> SOURCE MATERIAL:
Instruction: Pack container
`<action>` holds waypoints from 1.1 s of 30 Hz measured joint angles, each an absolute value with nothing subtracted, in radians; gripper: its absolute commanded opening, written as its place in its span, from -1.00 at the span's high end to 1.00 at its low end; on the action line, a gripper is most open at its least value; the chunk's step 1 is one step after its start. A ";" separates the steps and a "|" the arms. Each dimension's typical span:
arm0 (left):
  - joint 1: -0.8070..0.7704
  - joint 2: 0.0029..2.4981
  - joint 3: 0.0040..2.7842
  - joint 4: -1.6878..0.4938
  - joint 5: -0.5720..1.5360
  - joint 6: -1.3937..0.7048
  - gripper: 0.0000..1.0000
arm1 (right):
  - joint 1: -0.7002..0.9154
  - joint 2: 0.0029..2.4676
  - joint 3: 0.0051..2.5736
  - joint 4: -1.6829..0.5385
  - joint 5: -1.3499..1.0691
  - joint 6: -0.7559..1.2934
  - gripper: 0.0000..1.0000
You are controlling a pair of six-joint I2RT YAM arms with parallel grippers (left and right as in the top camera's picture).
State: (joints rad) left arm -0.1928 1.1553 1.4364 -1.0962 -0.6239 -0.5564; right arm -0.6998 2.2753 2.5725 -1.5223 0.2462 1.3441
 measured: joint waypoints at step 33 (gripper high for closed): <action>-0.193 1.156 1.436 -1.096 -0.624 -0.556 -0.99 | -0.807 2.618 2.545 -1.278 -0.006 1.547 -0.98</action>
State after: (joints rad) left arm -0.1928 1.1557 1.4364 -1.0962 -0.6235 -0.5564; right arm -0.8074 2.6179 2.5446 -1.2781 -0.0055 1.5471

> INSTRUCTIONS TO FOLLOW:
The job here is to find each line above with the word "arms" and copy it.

> EXERCISE OUTPUT:
`<action>` holds waypoints from 1.1 s of 30 Hz measured joint angles, each an absolute value with nothing subtracted, in radians; gripper: its absolute commanded opening, written as its place in its span, from -1.00 at the span's high end to 1.00 at its low end; on the action line, a gripper is most open at its least value; the chunk's step 1 is one step after its start. A ";" separates the steps and a "|" the arms. Each dimension's typical span:
You are controlling a pair of six-joint I2RT YAM arms with parallel grippers (left and right as in the top camera's picture).

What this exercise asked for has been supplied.